[[ Records supplied, beginning ]]

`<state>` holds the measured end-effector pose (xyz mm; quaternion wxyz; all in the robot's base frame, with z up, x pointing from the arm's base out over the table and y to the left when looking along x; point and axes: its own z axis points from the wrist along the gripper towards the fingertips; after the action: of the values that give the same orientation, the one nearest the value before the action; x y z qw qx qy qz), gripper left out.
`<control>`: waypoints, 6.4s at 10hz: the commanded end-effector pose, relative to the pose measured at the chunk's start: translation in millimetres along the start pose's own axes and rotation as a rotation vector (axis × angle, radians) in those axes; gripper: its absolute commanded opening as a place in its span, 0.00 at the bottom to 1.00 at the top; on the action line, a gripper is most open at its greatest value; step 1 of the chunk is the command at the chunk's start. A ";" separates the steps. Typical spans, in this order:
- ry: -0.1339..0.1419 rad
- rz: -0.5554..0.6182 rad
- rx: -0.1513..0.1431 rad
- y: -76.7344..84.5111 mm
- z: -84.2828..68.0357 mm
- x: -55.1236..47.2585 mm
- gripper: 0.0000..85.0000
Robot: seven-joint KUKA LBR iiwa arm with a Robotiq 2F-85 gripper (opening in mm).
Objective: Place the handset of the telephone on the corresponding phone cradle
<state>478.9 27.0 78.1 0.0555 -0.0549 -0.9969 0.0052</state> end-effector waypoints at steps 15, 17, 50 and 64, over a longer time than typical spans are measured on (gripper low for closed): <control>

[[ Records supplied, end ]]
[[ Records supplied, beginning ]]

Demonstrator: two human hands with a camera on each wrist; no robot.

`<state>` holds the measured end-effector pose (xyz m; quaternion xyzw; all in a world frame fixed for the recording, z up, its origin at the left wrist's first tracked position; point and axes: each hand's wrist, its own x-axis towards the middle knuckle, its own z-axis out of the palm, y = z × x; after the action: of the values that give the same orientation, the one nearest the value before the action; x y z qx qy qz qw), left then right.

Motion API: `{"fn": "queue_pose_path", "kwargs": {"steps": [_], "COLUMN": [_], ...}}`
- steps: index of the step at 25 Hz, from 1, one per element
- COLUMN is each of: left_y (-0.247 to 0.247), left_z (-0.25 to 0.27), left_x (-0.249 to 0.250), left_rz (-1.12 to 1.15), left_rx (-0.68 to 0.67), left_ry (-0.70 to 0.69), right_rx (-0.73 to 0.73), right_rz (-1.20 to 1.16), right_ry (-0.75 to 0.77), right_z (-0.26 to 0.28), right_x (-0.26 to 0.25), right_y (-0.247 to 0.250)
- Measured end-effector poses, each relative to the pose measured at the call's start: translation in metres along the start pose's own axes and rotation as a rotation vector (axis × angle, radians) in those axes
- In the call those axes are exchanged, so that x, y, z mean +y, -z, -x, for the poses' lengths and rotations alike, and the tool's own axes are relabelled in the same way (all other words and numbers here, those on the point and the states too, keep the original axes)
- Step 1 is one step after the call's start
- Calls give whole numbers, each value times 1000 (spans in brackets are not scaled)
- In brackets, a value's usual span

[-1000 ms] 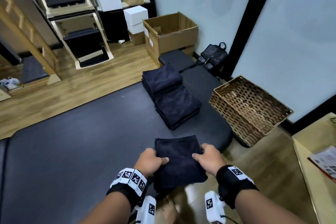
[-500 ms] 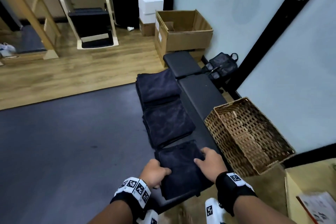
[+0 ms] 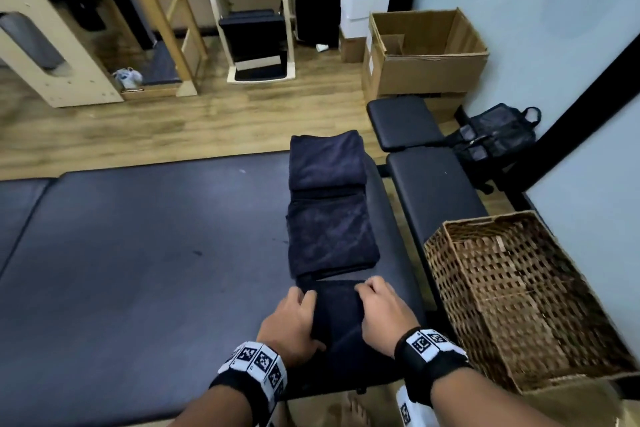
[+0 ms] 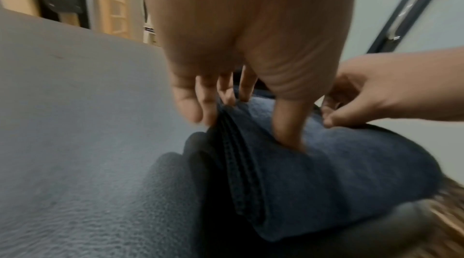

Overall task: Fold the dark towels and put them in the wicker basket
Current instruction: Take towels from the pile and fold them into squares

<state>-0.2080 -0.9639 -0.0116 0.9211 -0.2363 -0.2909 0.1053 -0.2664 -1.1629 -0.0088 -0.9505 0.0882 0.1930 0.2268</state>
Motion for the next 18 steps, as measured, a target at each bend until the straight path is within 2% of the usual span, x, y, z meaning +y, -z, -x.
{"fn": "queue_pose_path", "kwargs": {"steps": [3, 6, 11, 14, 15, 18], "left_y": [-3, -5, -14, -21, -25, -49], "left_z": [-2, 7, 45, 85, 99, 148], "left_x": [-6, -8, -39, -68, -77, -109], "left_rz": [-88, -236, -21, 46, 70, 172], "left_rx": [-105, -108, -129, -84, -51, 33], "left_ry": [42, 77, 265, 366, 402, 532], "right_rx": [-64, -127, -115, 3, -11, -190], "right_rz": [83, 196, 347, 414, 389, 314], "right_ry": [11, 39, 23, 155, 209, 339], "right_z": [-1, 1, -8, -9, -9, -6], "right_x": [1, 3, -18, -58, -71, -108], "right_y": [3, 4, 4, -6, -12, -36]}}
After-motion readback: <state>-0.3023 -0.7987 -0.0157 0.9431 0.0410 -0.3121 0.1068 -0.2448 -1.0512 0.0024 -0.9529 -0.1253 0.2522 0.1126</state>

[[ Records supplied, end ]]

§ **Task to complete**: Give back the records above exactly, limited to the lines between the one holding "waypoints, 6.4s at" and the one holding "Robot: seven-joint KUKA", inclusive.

§ **Worked solution**:
`<control>`: waypoints, 6.4s at 10hz: the commanded end-effector pose, relative to the pose measured at the chunk's start: translation in millimetres along the start pose's own axes and rotation as a rotation vector (axis × angle, radians) in those axes; gripper: its absolute commanded opening as a place in its span, 0.00 at the bottom to 1.00 at the top; on the action line, a gripper is most open at its greatest value; step 1 of the chunk is the command at the chunk's start. A ";" separates the steps. Typical spans, in this order:
- ry: -0.1339..0.1419 rad
- rz: -0.5554..0.6182 rad
- rx: -0.1513..0.1431 rad
- y: -76.7344..84.5111 mm
- z: -84.2828..68.0357 mm
- x: -55.1236..47.2585 mm
- gripper: 0.0000..85.0000
Robot: seven-joint KUKA LBR iiwa arm with a Robotiq 2F-85 gripper (opening in mm).

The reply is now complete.